### Work instruction
As soon as the line containing "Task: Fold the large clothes" appears in the material below, start returning lines exactly, and end with the line containing "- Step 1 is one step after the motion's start".

=-=-=-=-=

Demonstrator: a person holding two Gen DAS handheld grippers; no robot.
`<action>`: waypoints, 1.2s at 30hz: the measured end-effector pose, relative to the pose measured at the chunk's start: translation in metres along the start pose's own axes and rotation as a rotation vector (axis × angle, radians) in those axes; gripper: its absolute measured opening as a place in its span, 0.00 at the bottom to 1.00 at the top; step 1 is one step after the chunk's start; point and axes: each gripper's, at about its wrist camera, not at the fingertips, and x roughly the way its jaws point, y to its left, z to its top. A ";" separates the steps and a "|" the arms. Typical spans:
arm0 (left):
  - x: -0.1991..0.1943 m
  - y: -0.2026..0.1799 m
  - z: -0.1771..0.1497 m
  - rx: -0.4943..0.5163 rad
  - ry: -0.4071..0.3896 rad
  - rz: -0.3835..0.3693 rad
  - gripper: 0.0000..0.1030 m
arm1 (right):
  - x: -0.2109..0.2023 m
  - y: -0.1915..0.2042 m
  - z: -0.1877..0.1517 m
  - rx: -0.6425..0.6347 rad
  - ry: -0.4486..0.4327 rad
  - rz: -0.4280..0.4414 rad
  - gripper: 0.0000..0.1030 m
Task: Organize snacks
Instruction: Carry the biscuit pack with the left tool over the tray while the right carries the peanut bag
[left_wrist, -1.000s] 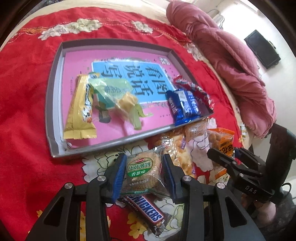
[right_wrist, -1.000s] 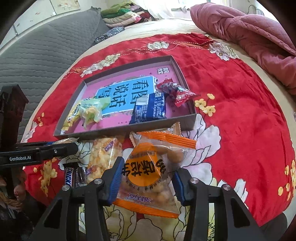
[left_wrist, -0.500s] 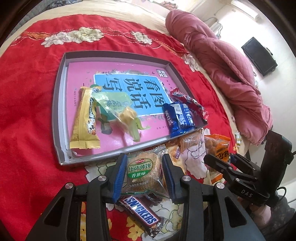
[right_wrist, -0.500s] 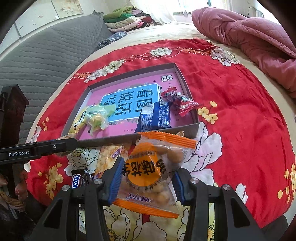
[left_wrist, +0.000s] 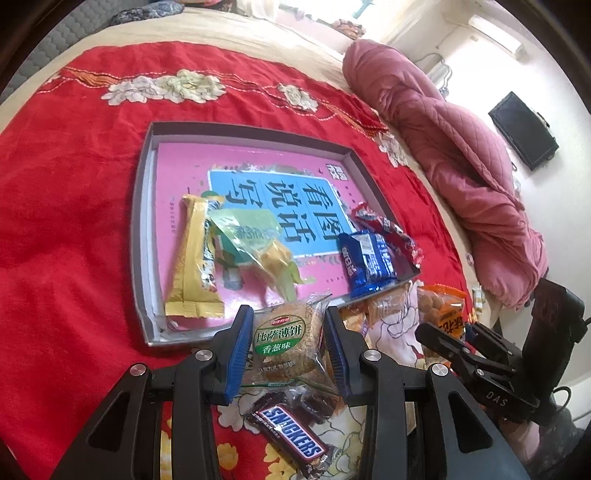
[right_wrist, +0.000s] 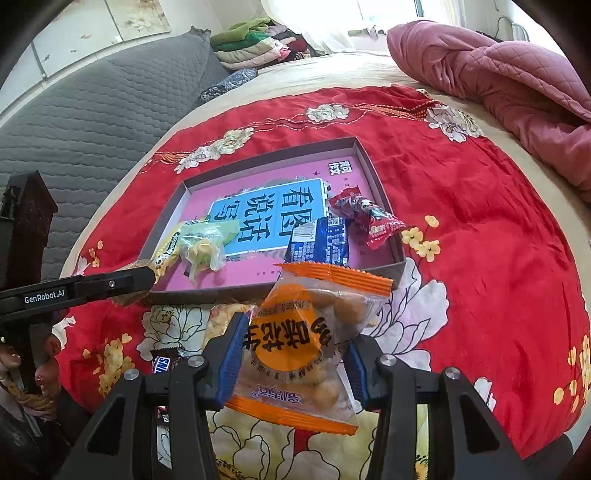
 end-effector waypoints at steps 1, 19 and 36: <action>-0.001 0.002 0.001 -0.006 -0.005 0.000 0.39 | 0.000 0.001 0.001 -0.003 -0.003 -0.001 0.47; -0.018 0.018 0.016 -0.050 -0.189 0.037 0.39 | -0.003 0.009 0.024 -0.022 -0.063 0.010 0.47; 0.010 0.018 0.022 -0.024 -0.176 0.072 0.39 | 0.001 0.022 0.049 -0.043 -0.098 0.019 0.47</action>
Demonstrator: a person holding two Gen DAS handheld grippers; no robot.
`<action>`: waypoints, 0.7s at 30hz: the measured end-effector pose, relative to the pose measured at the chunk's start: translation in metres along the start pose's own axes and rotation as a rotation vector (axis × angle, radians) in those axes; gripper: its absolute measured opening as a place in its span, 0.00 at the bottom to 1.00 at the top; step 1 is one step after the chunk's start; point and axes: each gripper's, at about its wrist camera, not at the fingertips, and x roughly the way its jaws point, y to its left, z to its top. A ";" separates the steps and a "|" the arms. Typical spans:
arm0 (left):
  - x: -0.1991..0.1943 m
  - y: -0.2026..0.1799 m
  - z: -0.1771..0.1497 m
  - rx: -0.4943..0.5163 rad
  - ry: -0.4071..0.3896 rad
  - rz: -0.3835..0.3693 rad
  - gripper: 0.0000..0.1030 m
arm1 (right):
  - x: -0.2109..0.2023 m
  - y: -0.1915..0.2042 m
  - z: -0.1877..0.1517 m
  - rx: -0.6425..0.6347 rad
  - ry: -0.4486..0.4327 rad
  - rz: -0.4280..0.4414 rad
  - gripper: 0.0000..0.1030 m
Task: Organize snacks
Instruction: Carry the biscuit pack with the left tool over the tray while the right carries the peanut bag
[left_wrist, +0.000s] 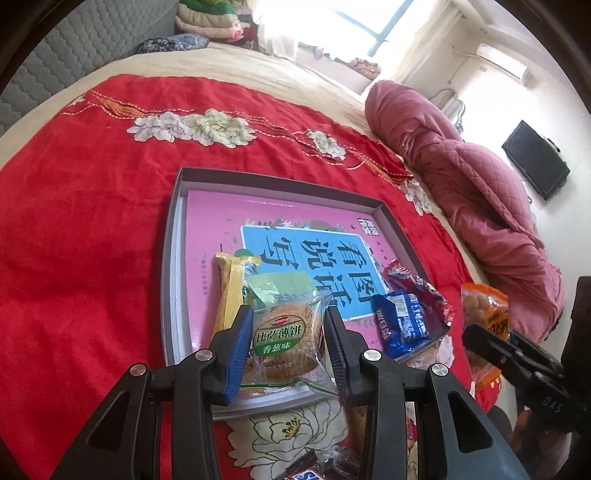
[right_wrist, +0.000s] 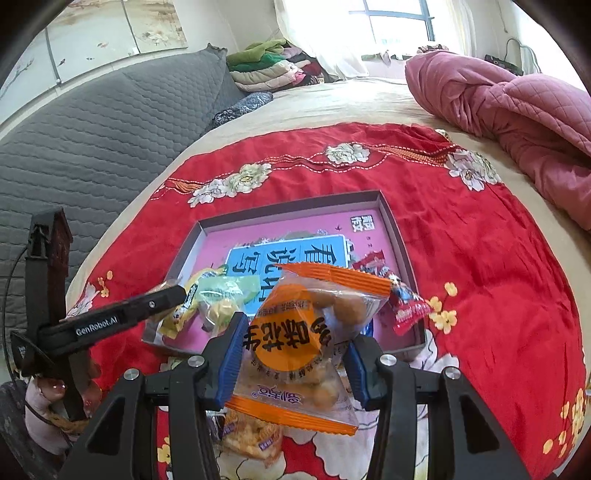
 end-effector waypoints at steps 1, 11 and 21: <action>0.001 0.000 0.000 -0.001 0.000 0.002 0.39 | 0.001 0.001 0.002 0.001 -0.003 0.003 0.47; 0.010 0.000 0.000 0.020 0.023 0.027 0.39 | 0.019 0.007 0.020 -0.011 -0.013 0.019 0.47; 0.018 -0.002 -0.003 0.048 0.046 0.055 0.39 | 0.044 0.016 0.025 -0.037 0.009 0.037 0.47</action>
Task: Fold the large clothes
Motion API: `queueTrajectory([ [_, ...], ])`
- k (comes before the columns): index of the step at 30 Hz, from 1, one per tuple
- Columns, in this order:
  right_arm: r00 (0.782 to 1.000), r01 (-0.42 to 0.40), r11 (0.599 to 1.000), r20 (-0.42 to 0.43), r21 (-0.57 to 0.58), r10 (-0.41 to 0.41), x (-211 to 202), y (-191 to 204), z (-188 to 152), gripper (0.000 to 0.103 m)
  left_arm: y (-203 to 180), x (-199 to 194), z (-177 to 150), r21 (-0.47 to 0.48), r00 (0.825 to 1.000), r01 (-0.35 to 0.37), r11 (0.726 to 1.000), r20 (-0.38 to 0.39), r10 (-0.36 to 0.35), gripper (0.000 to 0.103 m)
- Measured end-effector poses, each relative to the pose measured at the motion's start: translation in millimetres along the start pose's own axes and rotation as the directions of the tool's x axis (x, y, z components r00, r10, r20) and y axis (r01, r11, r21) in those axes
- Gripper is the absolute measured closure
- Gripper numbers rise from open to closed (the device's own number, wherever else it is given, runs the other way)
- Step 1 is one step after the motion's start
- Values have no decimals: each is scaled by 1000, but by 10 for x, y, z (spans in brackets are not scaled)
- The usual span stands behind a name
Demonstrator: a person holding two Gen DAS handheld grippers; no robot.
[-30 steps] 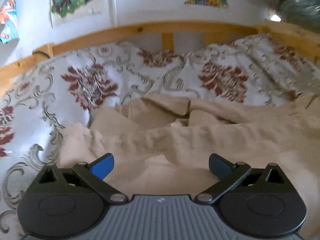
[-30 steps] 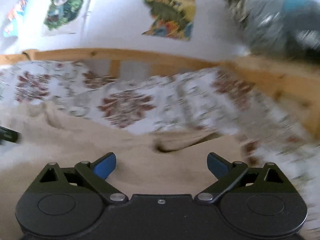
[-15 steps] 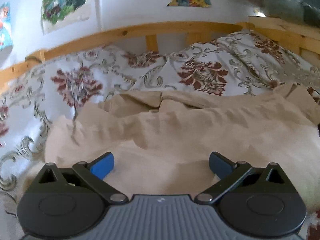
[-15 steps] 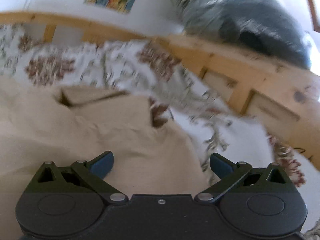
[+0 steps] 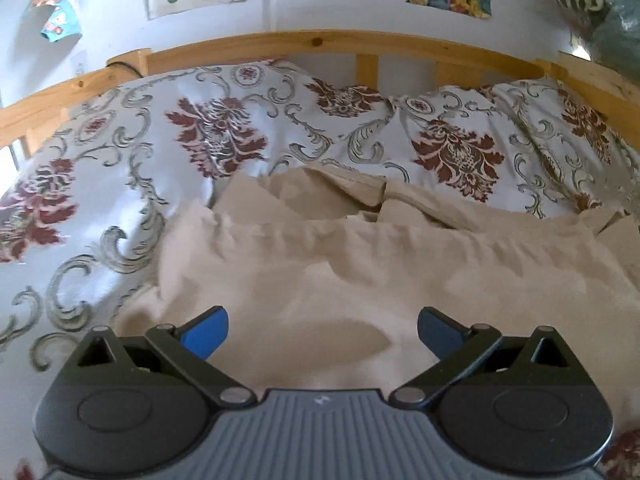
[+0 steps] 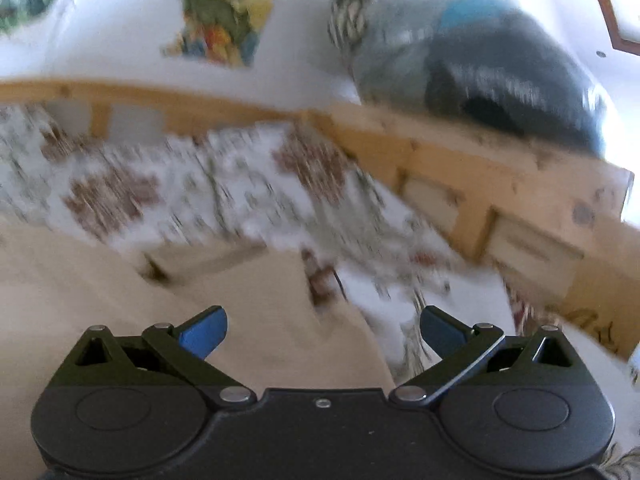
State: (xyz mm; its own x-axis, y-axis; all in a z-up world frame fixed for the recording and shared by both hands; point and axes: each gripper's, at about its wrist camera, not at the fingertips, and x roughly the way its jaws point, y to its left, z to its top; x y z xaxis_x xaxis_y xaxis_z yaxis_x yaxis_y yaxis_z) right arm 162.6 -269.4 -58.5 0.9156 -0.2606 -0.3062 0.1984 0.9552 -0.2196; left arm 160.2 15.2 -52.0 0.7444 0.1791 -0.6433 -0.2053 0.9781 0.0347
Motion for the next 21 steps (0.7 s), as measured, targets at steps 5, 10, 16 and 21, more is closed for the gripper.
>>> queueTrajectory([
  [5, 986, -143, 989, 98, 46, 138, -539, 43, 184, 1, -14, -150, 68, -3, 1000, -2, 1000, 15, 2, 1],
  [10, 975, -209, 976, 85, 56, 204, -667, 130, 168, 1, -103, -117, 31, 34, 1000, -9, 999, 1, 9, 1],
  [16, 965, -260, 966, -18, -11, 260, -461, 405, -58, 1, -22, -151, -105, 16, 1000, -16, 1000, -4, 16, 1],
  [21, 948, -317, 947, 15, -47, 318, -530, 532, -120, 1, 94, -276, -285, 19, 998, -68, 998, 11, 68, 1],
])
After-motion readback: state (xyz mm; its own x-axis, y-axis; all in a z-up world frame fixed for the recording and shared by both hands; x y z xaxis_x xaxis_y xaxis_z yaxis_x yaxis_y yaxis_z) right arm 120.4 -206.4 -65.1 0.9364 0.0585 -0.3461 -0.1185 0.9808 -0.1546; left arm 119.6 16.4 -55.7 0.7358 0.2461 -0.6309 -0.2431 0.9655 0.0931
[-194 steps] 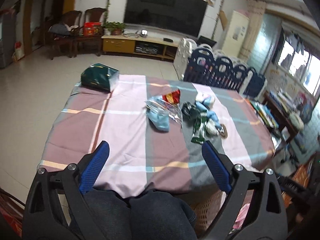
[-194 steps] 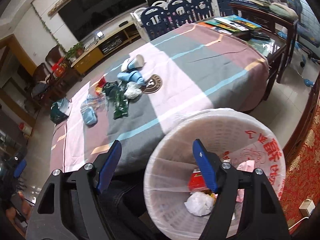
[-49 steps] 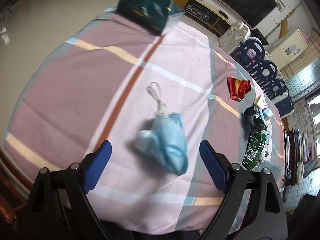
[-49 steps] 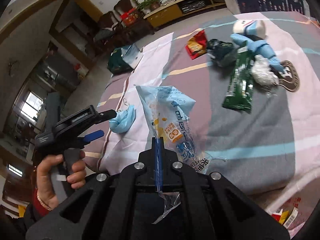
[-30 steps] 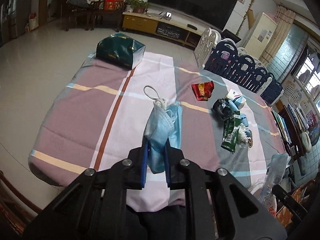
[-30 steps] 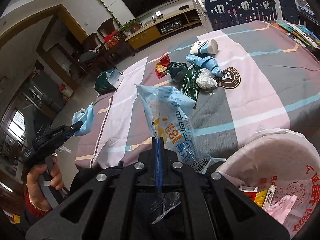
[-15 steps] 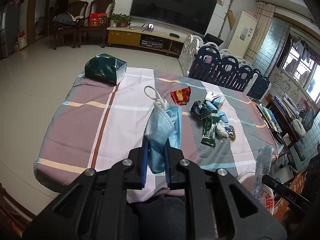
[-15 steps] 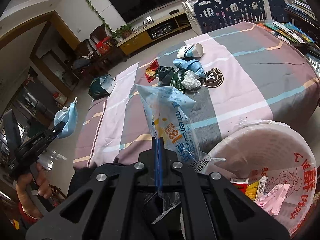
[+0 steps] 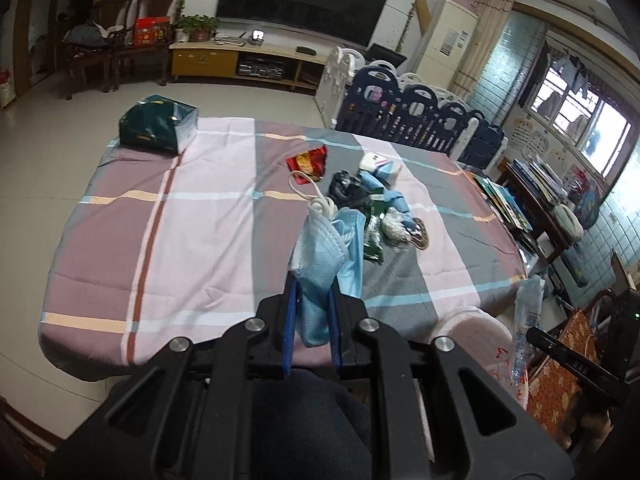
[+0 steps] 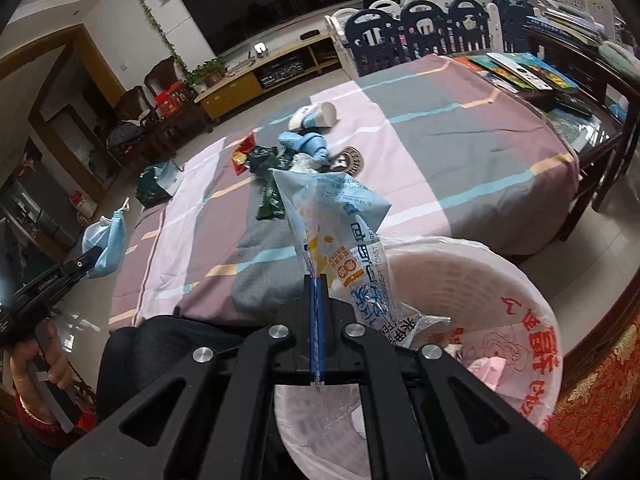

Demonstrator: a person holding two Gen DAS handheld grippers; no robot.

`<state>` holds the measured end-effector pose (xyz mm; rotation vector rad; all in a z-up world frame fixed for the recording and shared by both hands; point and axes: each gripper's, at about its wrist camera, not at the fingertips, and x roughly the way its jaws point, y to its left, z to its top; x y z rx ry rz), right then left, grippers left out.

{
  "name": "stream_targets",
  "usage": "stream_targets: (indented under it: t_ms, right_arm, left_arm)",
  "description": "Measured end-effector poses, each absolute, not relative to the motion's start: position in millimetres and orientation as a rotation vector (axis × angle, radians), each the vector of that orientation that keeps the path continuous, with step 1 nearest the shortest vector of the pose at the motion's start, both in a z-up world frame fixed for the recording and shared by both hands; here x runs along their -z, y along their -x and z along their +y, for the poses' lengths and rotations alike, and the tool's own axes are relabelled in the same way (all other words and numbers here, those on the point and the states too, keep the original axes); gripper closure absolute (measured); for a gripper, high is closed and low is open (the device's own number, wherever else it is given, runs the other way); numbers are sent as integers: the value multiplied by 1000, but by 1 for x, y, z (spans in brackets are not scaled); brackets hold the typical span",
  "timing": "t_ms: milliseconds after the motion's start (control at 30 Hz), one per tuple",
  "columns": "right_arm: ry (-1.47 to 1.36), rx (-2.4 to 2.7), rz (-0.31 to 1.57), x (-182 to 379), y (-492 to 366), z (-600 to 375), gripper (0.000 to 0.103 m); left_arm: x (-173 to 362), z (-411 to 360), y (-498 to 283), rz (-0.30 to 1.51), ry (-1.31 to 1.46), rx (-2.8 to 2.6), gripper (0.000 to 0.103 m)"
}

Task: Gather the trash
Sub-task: 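Carry the bag and mask over the wastebasket and open both grippers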

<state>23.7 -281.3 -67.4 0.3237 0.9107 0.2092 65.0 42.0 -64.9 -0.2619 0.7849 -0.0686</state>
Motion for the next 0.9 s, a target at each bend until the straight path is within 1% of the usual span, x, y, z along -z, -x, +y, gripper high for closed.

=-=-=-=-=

### Task answer
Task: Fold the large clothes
Motion API: `queueTrajectory([ [_, ...], ])`
- k (comes before the columns): index of the step at 30 Hz, from 1, one per tuple
- Columns, in this order:
  right_arm: r00 (0.782 to 1.000), r01 (-0.42 to 0.40), r11 (0.599 to 1.000), r20 (-0.42 to 0.43), r21 (-0.57 to 0.58), r10 (-0.41 to 0.41), x (-211 to 202), y (-191 to 204), z (-188 to 152), gripper (0.000 to 0.103 m)
  left_arm: y (-203 to 180), x (-199 to 194), z (-177 to 150), r21 (-0.47 to 0.48), r00 (0.825 to 1.000), r01 (-0.35 to 0.37), r11 (0.726 to 1.000), r20 (-0.38 to 0.39), r10 (-0.36 to 0.35), gripper (0.000 to 0.103 m)
- Measured end-effector poses, each relative to the pose measured at the motion's start: translation in millimetres along the start pose's own axes and rotation as the directions of the tool's x axis (x, y, z components r00, r10, r20) and y axis (r01, r11, r21) in those axes
- Gripper is the absolute measured closure
- Gripper numbers rise from open to closed (the device's own number, wherever else it is given, runs the other way)
- Step 1 is one step after the motion's start

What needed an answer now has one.